Carlos Conde is a researcher for the Human Rights Watch in Manila. As both a Philippine citizen and former journalist with over 20 years of experience, he has seen first-hand the effects of President Rodrigo Duterte’s administration. With the passage of the new Anti-Terrorism Law of 2020 and recent considerations for reinstating the death penalty, Conde has put forth much literature concerning the Human Rights Watch’s position on the Philippines’ abandonment of its human rights obligations.

As a human rights expert, how would describe the human rights implications of the Anti-Terrorism Act?

We think the anti-terrorism law is vague and over-broad. It is very open for misuse and is susceptible to exploitation by government agents who seek to crackdown on dissent. It presents a real problem in terms of security and safety for those who are going to be designated as terrorists. Specifically, for instance, we are very concerned that the anti-terror law has designated the Anti-Terrorism Council as the secretariat to determine or to designate whoever they think is a terrorist.

Courts used to be able to do that but they have now been confined to the issue of conscription, not designation, which are two different things. Only a court can, for instance, conscript a group like the New People's Army or Abu Sayyaf and has to go through a process to do so. However, under this anti-terrorism law, it says there that the anti-terrorism council can designate anybody a terrorist and, once this designation is made, the government or the state can, in fact, arrest someone without a warrant. Anybody they designate can be held in detention for a maximum of 24 days without charges. These are really worrying provisions of the anti-terrorism council.

What is more concerning for us is that this anti-terrorism law, compared to its predecessor, the Homeland Security Act, is not just directed against, for instance, Islamic terrorists, Islamic extremism, Abu Sayyaf, or ISIS. What we are looking at right now is the use of this law for counter-insurgency purposes targeting the Communist Party of the Philippines, the New People’s Army, and the National Democratic Front. We believe that more than any of the former groups, the latter will be the target of this anti-terror law.

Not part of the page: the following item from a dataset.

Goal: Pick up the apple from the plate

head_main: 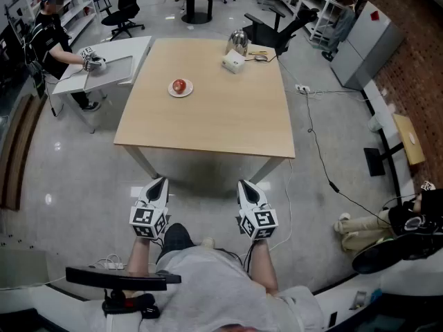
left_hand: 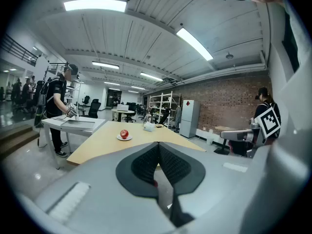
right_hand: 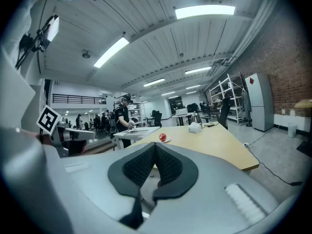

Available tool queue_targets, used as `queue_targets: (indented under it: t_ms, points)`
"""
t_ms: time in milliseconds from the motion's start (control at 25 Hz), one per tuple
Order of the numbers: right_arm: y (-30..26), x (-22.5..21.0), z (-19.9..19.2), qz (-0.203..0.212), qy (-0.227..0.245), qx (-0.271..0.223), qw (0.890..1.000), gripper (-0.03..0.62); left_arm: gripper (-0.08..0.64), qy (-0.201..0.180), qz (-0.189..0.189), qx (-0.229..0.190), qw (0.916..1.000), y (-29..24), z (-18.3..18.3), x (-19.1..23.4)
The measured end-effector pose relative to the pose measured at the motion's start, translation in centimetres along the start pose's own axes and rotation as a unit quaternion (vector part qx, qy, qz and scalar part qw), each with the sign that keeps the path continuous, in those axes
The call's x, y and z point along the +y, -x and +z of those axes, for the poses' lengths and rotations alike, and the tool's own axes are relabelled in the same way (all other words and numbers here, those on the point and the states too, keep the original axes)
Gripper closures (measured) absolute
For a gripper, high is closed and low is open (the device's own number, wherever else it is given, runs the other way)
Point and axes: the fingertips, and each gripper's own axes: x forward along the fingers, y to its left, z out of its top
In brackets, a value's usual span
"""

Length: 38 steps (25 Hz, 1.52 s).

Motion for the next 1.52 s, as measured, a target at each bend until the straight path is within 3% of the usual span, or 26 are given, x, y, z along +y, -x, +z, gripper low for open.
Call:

Now you have to keep in mind that the Philippines has had more than half a century of a national liberation movement led by the Communist Party of the Philippines. It is not as if they are extremist in the strictest sense that we know extremist to be; they are a liberation movement. They are a political movement, but also, they have an armed wing which makes them illegal. The New People’s Army has in fact been conscripted as a terrorist group.

However, using all sorts of justification, the government has been accusing a lot of individuals and groups, who are not necessarily members of the New People's Army, as Communists and are therefore trying them as terrorists. As you know, in the Philippines once you are tagged as a Communist, ergo terrorist, it can be quite fatal; several activists who were tagged as Communists have ended up dead, having been assassinated by the state and unidentified assailants. So really, it is a very worrisome law in that regard.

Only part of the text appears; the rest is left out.